= William G. Tight =

American geomorphologist and educator

William G. Tight

William G. Tight (1865–1910) was an American geomorphologist who became the third president of the University of New Mexico.

Tight was one of the first to decipher the glacial drainage histories of the Illinois, Indiana, Kentucky, Ohio, Virginia and West Virginia area, specifically the long gone Teays River system and Glacial Lake Tight (which takes his name). These discoveries were documented and celebrated in publications and newspaper articles of the time.

==Personal life==
In 1901 he left his wife and family, a secure job and an unfinished programme of research to become president of the recently formed University of New Mexico in Albuquerque.

He was a member of the Phi Gamma Delta fraternity in college.

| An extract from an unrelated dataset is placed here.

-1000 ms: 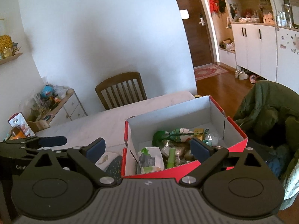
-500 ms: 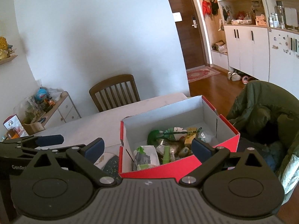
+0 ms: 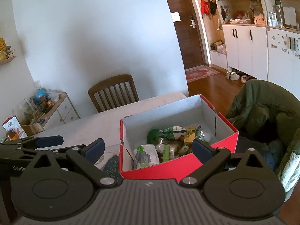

==Tenure as President of the University of New Mexico==
Tight became popular among staff and students for his work developing educational programmes, and directing new building in the pueblo style, still finding time to research the geology and botany of New Mexico. Tight would also introduce the first Greek societies to UNM including the school's first fraternity Alpha Alpha Alpha, which he later tried to convert to a Phi Delta Theta chapter, instead becoming a Pi Kappa Alpha chapter in 1915. Nevertheless, in 1909, he was dismissed by the university's regents in a political move, and to the consternation of the graduating senior class.

More would be known of Tight's life and work had a fire at UNM not destroyed many of his letters and records.